Every line below that mentions the word "what" should be copied out.

===== DATA SHOWN =====

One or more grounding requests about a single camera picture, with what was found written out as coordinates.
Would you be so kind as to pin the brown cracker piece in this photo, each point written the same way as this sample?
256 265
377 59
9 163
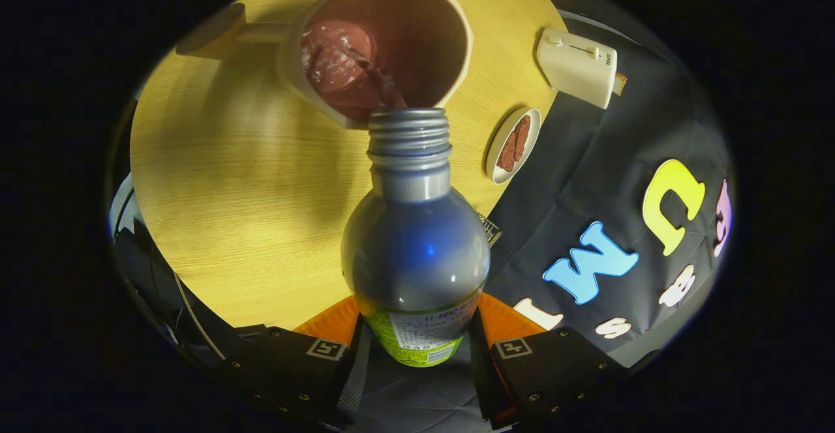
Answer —
507 154
522 136

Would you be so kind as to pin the wooden table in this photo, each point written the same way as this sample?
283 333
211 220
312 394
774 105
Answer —
248 211

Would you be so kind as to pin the white toaster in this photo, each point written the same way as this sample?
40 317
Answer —
577 68

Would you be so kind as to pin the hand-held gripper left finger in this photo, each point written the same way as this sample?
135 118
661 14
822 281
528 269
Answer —
352 381

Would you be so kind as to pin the round white plate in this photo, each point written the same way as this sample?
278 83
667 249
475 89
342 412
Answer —
531 123

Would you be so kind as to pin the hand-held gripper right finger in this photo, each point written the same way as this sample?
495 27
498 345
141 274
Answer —
483 374

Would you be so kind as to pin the toast slice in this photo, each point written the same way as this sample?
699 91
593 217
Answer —
620 83

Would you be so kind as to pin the silver juice bottle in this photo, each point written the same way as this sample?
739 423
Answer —
414 250

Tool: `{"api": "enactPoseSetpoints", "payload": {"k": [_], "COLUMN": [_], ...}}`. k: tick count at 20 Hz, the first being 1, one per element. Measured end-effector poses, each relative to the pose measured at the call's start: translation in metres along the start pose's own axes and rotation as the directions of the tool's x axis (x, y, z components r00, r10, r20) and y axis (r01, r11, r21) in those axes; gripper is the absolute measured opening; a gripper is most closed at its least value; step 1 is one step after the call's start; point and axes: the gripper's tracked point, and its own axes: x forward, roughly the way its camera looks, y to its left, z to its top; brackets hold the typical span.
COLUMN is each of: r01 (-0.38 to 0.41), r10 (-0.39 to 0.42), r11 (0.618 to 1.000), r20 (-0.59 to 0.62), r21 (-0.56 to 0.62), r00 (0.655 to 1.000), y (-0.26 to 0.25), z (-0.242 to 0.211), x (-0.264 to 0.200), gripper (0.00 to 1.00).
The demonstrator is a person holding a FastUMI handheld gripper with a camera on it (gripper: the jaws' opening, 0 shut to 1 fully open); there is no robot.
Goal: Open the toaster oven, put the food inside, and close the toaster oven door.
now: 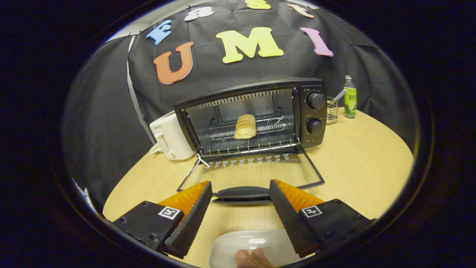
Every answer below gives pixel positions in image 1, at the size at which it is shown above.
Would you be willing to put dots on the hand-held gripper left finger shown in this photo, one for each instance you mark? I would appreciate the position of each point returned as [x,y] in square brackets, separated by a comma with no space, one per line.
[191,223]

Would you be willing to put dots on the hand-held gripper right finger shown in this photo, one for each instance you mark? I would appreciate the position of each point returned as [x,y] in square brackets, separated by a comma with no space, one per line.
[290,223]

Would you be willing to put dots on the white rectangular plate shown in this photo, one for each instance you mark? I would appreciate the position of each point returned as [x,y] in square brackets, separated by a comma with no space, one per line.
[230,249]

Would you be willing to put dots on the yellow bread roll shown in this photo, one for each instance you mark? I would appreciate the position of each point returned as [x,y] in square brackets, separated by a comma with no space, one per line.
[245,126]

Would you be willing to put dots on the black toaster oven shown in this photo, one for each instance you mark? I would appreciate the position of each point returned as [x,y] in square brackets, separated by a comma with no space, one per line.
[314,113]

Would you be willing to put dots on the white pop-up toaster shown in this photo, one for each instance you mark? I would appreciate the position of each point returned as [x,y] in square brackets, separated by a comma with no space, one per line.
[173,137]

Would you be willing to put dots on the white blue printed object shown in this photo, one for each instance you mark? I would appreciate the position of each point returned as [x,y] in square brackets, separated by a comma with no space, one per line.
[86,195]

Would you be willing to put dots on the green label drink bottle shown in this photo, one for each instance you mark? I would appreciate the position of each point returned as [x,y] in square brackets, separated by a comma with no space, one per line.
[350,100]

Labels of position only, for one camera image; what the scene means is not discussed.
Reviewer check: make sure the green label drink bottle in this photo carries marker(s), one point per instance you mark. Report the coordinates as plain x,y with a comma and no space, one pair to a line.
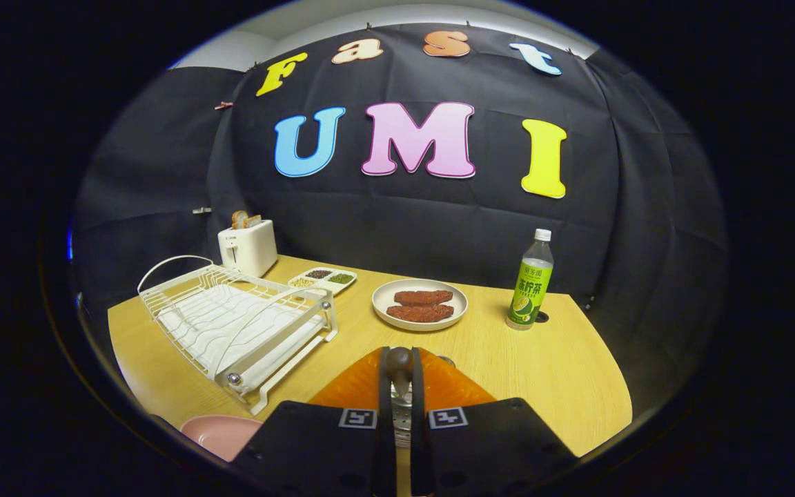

=====

RESULT.
One or more grounding requests about a single camera picture, with what was found written out as coordinates.
Labels of position only, for one camera image; what the scene means is not discussed.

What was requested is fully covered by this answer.